# ACTIVITY:
Please repeat, exactly and without pictures, the lines of the entries below that run from the one containing "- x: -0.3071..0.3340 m" through the one containing "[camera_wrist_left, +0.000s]".

============================================================

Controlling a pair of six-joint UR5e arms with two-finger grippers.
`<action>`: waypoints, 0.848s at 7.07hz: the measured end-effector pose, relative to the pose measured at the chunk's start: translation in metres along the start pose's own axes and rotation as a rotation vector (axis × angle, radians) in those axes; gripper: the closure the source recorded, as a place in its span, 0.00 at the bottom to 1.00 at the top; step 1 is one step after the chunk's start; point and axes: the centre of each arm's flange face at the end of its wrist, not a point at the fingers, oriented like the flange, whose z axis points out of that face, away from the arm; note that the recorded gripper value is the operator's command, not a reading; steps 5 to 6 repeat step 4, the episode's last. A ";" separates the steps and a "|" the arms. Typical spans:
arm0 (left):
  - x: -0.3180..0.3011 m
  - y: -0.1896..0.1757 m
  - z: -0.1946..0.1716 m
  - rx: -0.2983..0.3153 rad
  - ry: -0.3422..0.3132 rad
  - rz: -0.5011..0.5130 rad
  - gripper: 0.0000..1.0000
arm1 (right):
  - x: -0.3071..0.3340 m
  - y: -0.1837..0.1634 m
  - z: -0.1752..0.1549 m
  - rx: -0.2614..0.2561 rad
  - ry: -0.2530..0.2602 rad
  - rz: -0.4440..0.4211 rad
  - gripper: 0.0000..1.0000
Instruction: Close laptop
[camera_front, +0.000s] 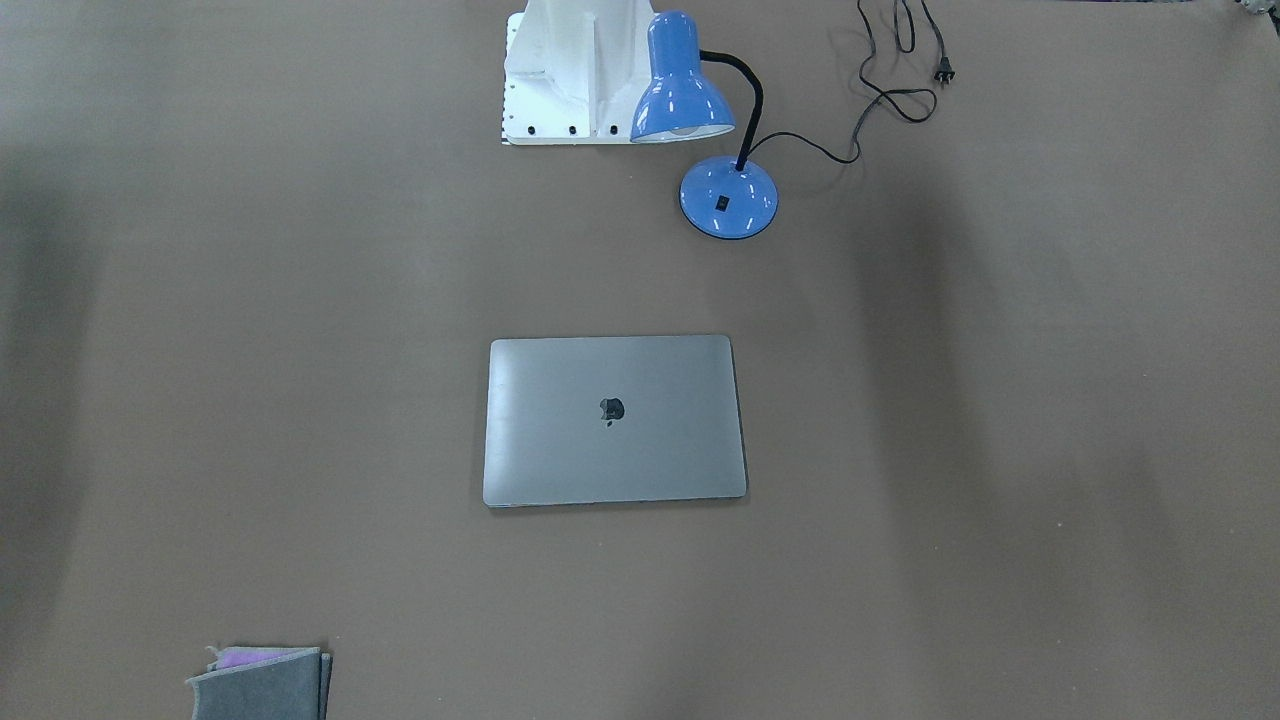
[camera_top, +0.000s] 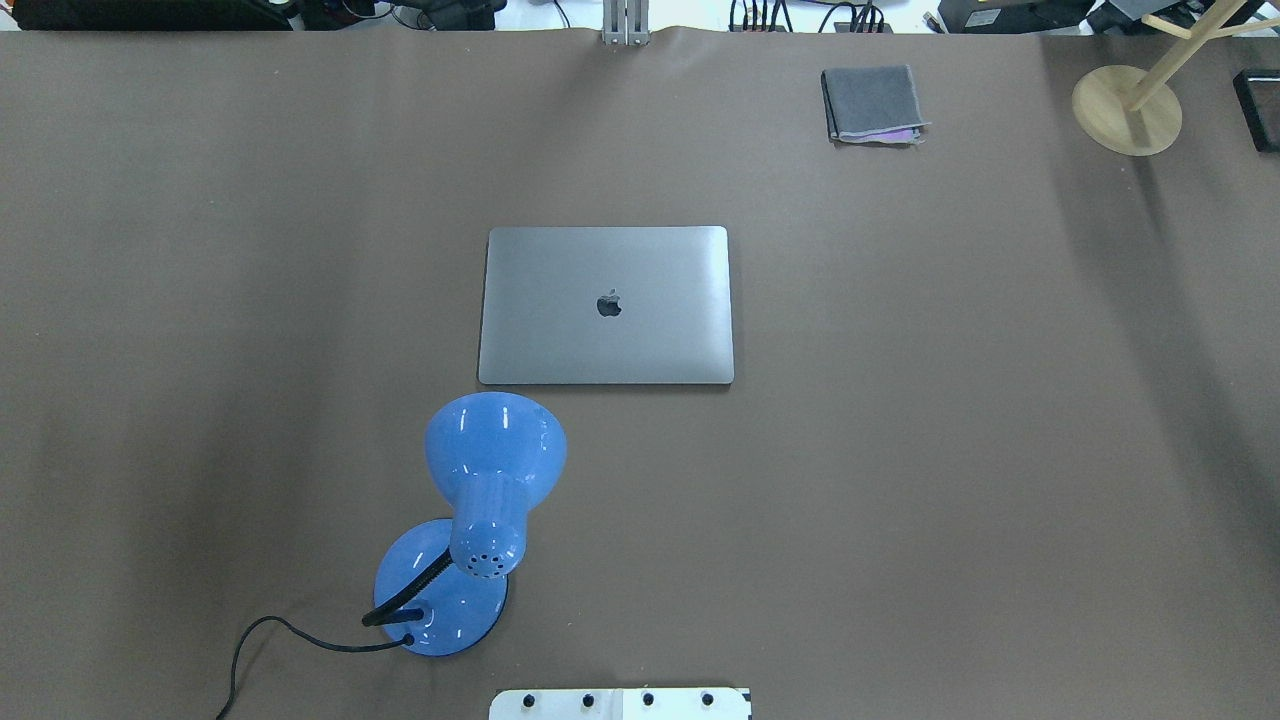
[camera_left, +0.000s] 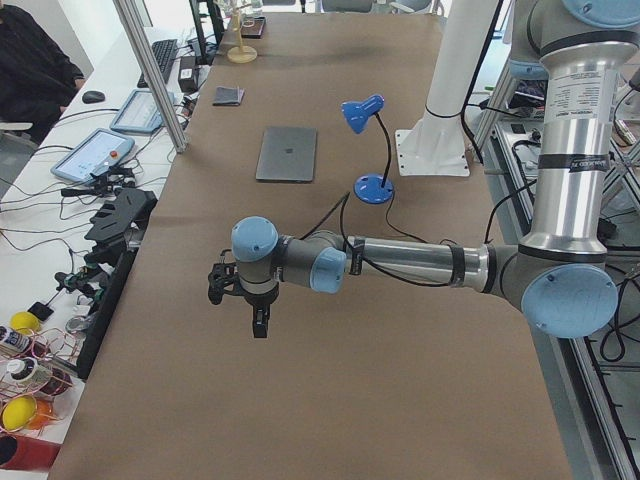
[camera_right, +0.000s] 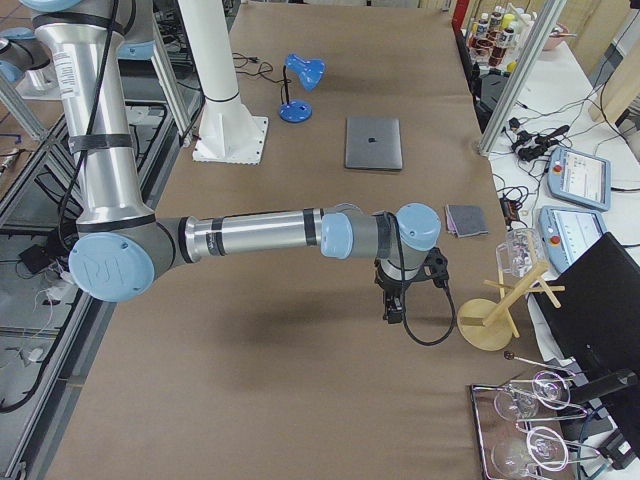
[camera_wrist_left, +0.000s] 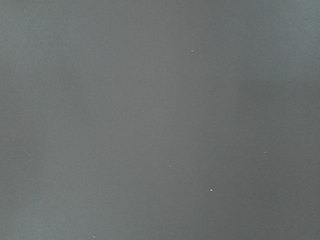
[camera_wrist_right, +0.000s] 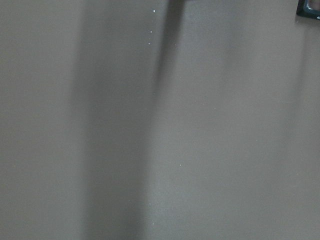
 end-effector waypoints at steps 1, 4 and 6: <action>0.000 0.000 0.000 -0.001 0.000 -0.001 0.01 | -0.001 0.000 -0.001 0.001 0.001 -0.001 0.00; -0.001 0.000 0.000 -0.001 -0.001 -0.001 0.01 | -0.002 -0.001 -0.002 0.005 0.002 -0.005 0.00; -0.001 0.000 0.000 -0.001 -0.001 -0.001 0.01 | -0.002 -0.001 -0.002 0.005 0.002 -0.005 0.00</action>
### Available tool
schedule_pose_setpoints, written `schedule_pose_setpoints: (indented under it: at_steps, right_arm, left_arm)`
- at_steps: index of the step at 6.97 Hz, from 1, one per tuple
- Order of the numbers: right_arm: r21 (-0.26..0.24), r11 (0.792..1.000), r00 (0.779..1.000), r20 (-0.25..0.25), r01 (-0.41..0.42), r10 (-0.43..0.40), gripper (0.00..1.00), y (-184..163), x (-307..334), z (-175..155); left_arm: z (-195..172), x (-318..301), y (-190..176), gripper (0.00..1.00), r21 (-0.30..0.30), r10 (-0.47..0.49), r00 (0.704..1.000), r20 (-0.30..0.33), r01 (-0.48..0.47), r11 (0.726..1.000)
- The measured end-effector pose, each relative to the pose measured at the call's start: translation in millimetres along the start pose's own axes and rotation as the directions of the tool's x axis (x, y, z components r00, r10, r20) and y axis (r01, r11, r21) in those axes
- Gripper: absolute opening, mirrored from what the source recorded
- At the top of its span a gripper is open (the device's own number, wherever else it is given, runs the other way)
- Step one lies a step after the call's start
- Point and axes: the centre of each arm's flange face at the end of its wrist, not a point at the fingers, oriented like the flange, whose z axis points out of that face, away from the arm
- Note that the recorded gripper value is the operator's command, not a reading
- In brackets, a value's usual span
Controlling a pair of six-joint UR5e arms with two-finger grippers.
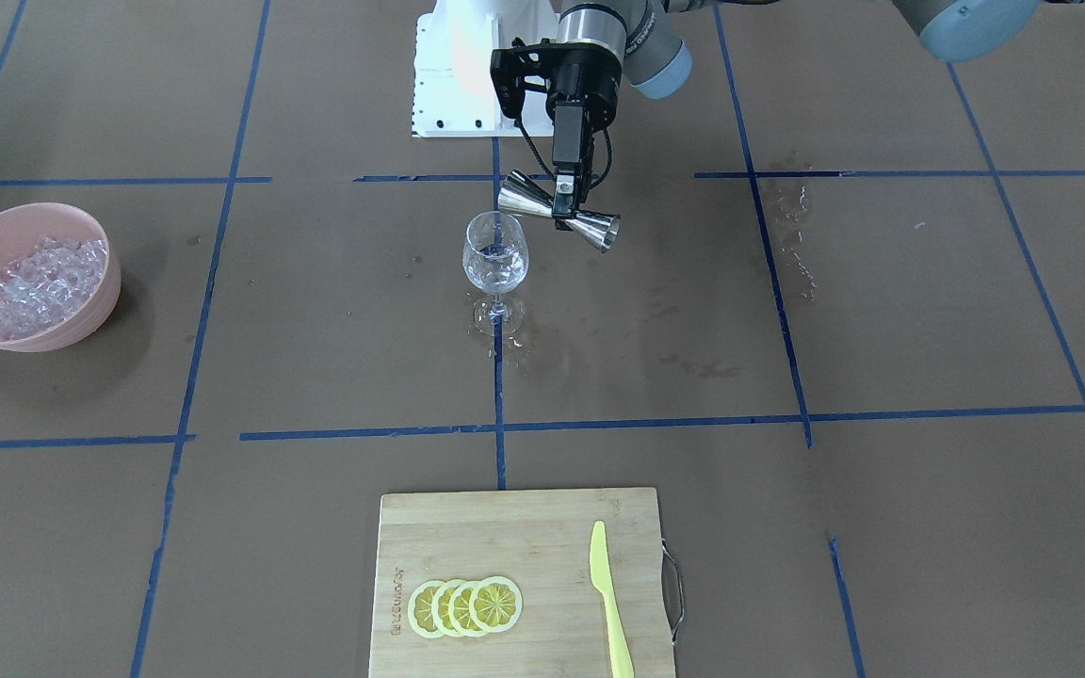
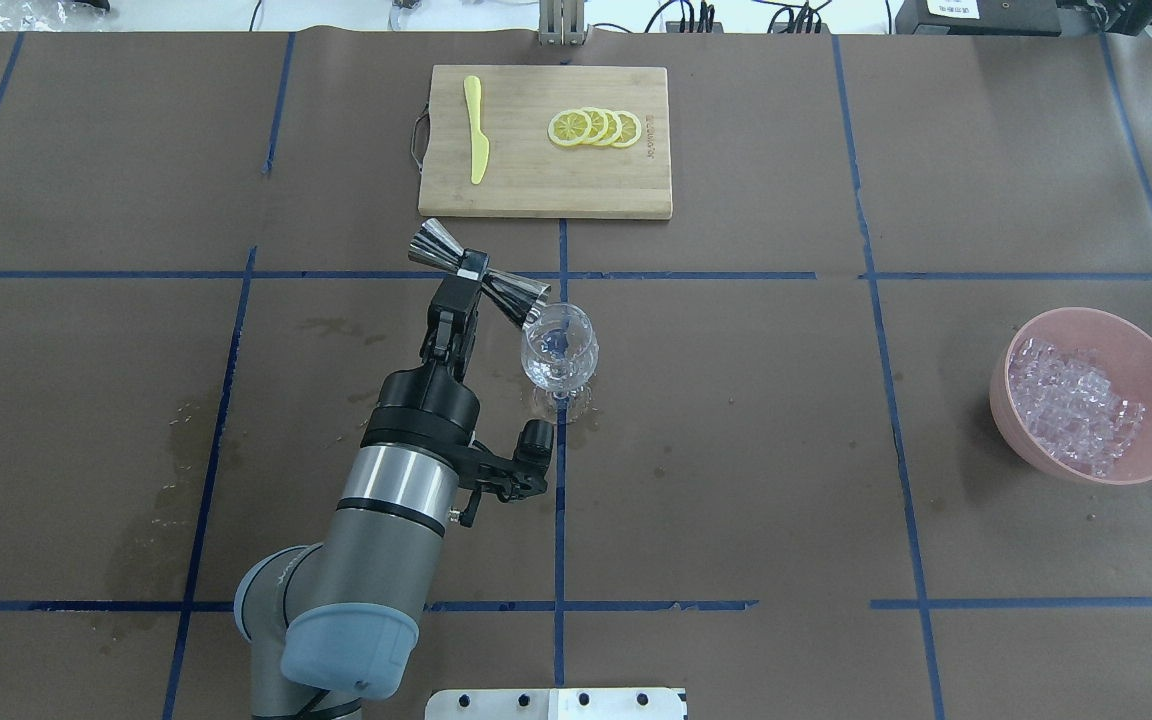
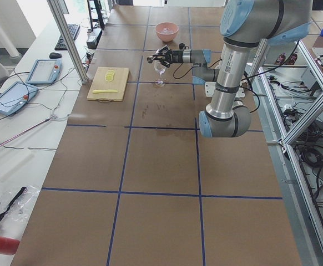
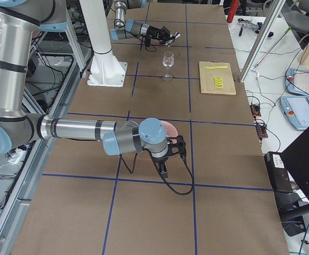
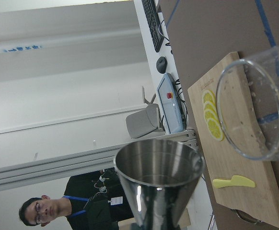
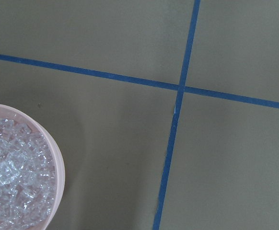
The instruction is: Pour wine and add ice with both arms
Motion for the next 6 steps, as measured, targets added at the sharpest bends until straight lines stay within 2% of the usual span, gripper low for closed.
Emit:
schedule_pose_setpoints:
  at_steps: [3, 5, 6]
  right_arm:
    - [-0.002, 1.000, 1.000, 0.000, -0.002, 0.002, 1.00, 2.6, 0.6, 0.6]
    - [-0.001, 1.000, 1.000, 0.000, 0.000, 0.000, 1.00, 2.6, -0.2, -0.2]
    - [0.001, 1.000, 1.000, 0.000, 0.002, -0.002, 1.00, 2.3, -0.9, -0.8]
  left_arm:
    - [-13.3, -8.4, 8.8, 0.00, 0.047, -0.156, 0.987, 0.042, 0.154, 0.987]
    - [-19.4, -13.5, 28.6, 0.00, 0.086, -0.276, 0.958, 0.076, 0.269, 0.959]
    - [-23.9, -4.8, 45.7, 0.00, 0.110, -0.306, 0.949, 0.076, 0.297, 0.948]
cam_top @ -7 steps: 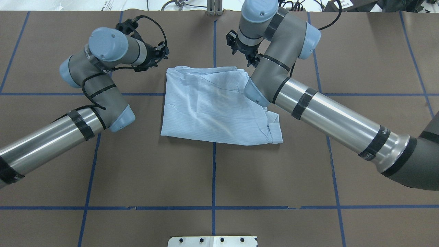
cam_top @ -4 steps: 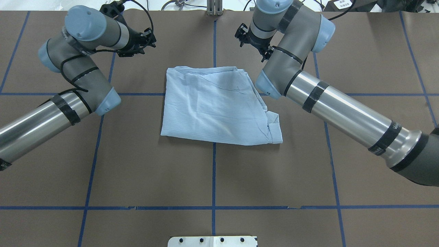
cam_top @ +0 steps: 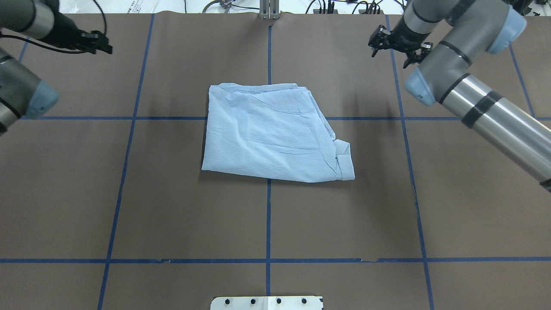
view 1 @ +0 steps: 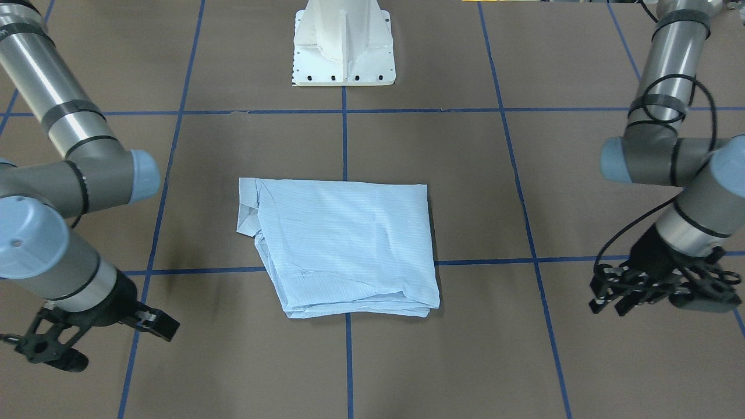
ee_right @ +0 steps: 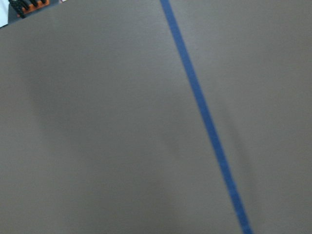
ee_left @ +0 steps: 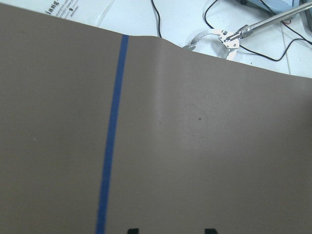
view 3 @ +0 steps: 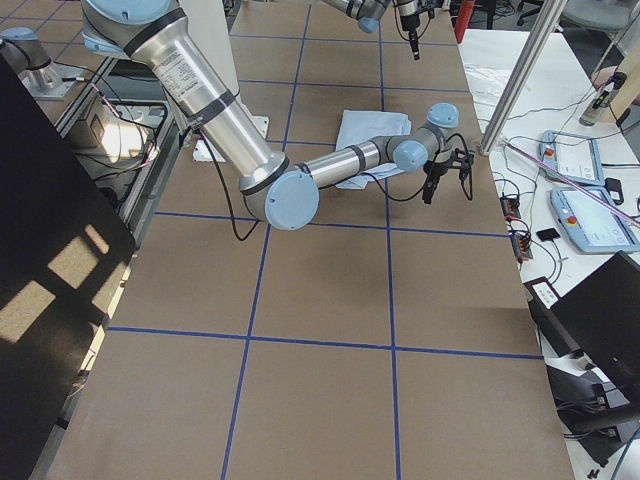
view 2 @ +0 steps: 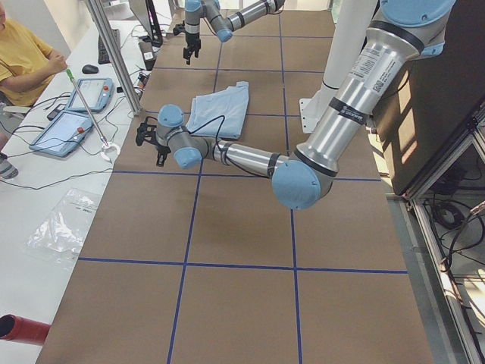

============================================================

# SOLUTION:
  - x: -0.3071..0.3340 m
  - y: -0.1837..0.1634 m
  - z: -0.1752..0.1549 m
  - rx: -0.2614..0.2561 rad
  - ry: -0.2530..0.2602 rad
  - rz: -0.4440..0.4211 rad
  - gripper: 0.0000..1.0000
Instruction: Close laptop
[camera_front, +0.000s] 
[camera_top, +0.000s] 
[camera_left, +0.000s] 
[camera_right, +0.000s] 
[camera_wrist_left, +0.000s] 

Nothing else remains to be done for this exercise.